Where a line in the records holds "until", count it once; return only the final number.

▶

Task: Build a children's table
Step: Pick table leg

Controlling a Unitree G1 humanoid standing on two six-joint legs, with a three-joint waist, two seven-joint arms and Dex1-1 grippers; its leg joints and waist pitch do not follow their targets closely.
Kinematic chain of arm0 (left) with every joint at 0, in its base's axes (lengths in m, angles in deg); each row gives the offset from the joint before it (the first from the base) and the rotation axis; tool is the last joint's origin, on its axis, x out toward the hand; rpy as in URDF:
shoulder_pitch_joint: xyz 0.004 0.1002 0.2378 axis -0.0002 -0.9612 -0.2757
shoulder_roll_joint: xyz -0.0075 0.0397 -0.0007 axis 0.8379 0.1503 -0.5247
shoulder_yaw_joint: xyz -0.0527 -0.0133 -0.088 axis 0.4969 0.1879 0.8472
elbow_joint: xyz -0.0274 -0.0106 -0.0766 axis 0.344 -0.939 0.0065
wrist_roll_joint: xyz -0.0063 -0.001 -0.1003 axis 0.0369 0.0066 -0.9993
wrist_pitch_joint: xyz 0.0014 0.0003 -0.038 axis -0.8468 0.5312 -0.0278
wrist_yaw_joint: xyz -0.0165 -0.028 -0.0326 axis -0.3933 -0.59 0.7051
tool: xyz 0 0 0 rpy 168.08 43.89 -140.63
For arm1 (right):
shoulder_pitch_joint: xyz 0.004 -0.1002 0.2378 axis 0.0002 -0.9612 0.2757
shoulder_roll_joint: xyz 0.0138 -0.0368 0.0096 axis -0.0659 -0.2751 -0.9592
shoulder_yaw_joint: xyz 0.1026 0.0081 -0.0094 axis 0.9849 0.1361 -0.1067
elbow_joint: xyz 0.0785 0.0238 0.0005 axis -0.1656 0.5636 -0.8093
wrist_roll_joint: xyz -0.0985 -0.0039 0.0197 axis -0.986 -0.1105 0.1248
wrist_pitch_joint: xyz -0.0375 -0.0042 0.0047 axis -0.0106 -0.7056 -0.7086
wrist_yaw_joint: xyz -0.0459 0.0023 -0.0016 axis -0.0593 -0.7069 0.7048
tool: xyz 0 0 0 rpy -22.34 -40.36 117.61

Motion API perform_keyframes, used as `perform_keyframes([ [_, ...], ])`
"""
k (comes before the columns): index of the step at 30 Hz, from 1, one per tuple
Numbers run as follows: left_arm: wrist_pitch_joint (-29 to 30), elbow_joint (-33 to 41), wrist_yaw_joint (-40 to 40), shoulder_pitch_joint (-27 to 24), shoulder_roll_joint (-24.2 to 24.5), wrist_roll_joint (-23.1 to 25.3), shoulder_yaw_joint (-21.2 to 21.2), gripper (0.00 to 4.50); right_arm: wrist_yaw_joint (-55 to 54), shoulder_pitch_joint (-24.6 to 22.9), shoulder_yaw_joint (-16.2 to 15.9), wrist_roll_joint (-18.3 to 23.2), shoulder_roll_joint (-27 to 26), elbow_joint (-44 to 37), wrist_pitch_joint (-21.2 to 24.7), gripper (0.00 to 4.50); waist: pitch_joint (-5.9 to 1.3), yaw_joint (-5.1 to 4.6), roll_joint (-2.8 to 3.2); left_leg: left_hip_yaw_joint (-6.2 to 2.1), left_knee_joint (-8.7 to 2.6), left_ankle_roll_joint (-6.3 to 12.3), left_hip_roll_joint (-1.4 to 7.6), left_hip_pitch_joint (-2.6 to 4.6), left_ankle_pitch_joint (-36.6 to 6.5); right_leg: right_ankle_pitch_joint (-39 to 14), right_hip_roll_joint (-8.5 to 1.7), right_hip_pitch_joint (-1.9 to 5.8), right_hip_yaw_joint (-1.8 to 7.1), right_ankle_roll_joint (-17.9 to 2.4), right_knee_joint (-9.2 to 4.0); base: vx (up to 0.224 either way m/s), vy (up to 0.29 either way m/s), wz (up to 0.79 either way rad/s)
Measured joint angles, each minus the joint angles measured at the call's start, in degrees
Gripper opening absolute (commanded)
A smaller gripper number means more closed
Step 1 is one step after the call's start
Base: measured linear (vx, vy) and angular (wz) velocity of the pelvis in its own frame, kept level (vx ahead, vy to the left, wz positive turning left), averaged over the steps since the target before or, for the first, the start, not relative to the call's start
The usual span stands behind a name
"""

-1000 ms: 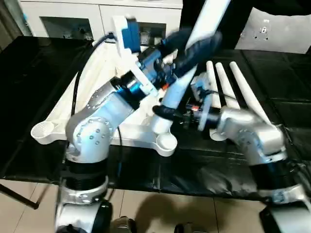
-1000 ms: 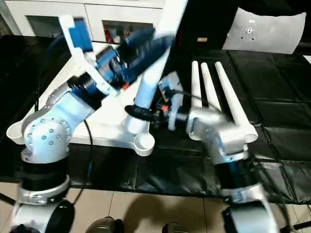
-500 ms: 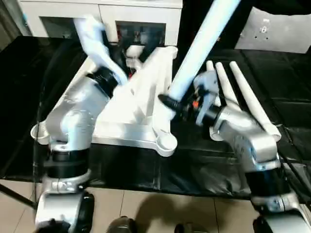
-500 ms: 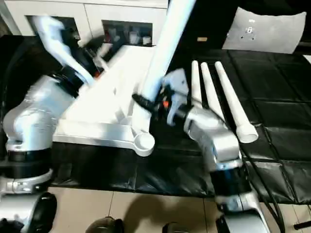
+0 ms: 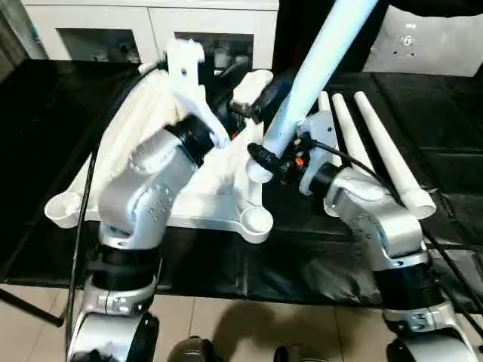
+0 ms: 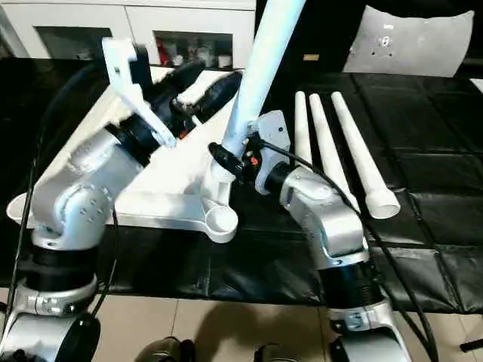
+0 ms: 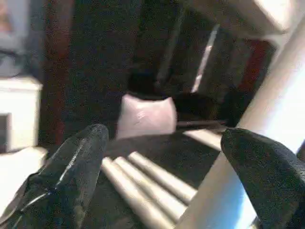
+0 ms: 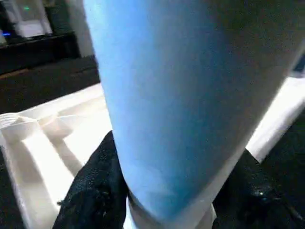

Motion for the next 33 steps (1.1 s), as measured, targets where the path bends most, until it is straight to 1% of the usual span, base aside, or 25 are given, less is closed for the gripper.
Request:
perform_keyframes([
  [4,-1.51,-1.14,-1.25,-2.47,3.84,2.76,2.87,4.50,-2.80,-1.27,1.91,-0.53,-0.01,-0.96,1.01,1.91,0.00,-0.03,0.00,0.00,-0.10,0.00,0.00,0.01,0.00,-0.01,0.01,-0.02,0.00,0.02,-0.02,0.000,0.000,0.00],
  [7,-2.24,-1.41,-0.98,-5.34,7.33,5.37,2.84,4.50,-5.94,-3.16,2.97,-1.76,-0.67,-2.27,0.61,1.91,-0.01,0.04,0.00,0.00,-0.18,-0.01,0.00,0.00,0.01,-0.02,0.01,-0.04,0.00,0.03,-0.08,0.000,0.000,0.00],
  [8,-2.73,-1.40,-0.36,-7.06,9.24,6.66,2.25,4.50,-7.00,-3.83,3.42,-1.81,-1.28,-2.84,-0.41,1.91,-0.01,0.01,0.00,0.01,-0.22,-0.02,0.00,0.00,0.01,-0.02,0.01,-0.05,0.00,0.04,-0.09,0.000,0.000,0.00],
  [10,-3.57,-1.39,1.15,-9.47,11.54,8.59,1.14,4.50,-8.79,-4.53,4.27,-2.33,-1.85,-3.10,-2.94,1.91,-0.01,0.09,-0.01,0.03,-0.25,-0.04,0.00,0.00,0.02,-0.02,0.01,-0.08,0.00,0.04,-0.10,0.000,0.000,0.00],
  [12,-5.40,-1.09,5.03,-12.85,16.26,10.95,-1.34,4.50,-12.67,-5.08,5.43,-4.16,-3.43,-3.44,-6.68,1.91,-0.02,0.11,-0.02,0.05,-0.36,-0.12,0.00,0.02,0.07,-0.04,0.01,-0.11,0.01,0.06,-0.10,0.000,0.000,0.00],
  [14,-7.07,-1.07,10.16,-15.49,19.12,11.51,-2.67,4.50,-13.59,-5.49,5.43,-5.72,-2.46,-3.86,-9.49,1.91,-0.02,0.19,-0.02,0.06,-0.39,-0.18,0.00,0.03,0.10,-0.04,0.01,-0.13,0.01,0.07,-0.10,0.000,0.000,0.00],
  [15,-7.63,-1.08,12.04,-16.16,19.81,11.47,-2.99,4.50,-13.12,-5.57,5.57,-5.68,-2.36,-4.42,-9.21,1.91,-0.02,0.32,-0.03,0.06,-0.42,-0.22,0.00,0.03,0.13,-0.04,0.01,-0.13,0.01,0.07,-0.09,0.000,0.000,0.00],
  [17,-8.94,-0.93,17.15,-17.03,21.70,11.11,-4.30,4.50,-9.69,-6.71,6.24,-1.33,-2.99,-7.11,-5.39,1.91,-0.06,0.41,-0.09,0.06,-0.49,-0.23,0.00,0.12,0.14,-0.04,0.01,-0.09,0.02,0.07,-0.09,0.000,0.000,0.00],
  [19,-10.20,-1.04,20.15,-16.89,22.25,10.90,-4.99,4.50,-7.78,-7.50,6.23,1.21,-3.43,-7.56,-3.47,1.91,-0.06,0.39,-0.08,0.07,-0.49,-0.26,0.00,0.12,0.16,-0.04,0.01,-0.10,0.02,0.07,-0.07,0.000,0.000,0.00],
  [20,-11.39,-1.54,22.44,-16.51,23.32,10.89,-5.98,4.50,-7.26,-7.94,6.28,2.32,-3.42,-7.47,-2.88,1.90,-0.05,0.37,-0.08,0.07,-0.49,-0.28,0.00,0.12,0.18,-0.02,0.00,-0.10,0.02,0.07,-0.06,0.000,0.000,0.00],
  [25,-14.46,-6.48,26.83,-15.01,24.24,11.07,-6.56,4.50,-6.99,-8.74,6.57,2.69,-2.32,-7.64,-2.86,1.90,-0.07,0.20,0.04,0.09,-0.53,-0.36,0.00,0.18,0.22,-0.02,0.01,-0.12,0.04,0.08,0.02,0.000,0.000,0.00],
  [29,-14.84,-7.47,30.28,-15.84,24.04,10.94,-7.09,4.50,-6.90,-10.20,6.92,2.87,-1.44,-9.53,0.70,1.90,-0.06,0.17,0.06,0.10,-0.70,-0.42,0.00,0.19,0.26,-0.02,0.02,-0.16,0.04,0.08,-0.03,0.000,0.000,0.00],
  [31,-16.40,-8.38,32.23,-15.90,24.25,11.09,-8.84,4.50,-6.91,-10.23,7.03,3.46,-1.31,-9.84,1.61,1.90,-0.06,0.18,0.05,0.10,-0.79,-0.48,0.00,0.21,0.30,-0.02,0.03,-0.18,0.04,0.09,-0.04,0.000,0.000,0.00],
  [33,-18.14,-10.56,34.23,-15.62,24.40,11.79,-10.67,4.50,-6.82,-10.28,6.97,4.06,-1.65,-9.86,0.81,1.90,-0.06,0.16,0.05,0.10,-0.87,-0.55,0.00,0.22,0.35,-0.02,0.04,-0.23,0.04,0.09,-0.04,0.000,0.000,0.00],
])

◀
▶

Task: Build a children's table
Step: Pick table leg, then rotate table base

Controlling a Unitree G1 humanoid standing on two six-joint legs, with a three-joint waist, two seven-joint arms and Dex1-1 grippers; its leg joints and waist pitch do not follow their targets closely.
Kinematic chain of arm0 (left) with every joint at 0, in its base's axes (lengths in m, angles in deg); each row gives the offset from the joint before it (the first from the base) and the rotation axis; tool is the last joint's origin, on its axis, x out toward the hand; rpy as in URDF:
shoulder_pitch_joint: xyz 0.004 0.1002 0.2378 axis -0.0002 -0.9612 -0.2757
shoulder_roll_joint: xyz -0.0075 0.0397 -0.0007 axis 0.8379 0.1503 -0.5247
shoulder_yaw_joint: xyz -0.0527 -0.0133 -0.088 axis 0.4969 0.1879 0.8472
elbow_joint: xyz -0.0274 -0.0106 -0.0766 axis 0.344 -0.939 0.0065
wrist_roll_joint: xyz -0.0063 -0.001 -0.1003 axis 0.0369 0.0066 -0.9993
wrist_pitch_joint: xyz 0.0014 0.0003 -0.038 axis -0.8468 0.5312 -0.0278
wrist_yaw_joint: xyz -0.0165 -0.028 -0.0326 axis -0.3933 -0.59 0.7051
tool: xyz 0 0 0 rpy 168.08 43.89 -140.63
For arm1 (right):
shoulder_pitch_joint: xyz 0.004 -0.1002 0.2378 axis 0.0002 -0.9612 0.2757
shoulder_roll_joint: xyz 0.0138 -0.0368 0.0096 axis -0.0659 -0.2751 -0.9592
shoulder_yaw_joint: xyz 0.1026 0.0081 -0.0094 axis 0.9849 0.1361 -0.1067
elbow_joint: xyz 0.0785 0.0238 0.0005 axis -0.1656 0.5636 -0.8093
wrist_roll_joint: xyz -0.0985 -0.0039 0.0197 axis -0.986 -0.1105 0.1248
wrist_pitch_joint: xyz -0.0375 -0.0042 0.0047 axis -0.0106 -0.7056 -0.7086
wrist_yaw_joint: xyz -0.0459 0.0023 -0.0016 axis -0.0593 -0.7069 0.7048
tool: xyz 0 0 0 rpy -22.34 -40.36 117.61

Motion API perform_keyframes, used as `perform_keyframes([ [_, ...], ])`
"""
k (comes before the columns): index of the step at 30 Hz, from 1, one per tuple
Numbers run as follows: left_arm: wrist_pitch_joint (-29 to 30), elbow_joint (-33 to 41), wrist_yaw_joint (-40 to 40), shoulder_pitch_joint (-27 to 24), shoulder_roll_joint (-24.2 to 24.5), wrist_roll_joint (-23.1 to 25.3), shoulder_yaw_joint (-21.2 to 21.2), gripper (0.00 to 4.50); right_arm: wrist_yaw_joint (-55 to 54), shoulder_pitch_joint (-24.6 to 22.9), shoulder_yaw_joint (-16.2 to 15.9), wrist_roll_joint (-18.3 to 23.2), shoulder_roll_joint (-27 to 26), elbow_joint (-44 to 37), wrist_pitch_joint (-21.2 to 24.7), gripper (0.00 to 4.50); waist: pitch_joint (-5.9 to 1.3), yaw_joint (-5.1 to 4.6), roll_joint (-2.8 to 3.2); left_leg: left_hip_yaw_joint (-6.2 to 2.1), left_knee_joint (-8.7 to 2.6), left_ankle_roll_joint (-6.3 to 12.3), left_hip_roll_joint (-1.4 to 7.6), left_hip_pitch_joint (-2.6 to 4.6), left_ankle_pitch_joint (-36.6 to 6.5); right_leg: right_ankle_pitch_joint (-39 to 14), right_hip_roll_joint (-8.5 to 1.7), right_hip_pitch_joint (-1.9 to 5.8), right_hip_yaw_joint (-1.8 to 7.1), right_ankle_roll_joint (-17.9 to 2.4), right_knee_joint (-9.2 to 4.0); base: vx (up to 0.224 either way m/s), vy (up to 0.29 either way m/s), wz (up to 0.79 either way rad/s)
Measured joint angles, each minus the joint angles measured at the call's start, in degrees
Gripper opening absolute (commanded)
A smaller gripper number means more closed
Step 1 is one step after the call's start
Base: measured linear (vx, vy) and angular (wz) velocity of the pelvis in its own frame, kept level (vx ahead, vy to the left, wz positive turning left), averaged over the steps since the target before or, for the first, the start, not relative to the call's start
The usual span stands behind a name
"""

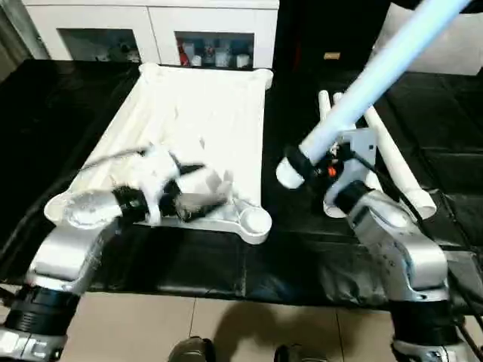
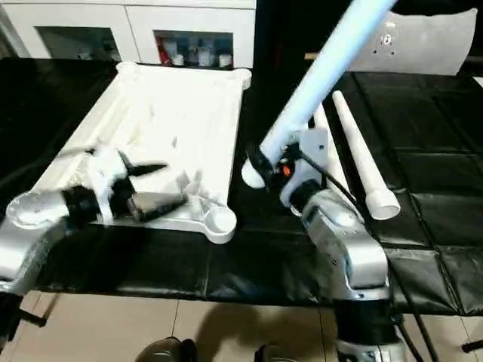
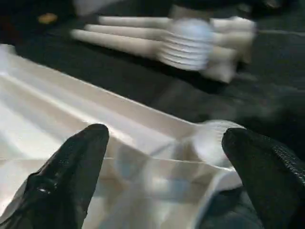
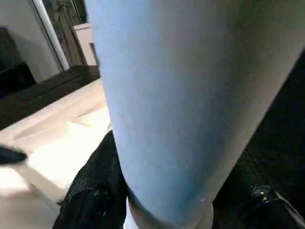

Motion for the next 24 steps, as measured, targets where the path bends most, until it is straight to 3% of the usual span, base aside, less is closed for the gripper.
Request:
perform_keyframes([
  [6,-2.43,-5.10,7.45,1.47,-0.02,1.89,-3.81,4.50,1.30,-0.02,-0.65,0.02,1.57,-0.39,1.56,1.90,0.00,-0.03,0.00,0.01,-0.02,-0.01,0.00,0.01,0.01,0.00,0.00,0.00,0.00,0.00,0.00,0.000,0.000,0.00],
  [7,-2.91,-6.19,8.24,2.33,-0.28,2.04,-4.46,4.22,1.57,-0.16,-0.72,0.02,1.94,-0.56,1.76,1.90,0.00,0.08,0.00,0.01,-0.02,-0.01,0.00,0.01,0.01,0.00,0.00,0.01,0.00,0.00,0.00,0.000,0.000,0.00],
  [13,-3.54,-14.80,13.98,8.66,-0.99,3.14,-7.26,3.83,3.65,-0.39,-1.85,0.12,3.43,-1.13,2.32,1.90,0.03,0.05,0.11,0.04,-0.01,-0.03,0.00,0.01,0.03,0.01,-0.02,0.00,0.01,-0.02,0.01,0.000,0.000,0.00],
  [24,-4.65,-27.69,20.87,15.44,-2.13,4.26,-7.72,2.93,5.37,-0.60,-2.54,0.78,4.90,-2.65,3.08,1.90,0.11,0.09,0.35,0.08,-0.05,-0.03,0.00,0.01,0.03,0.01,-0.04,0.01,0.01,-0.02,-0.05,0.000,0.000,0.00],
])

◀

### RESPONSE AREA:
2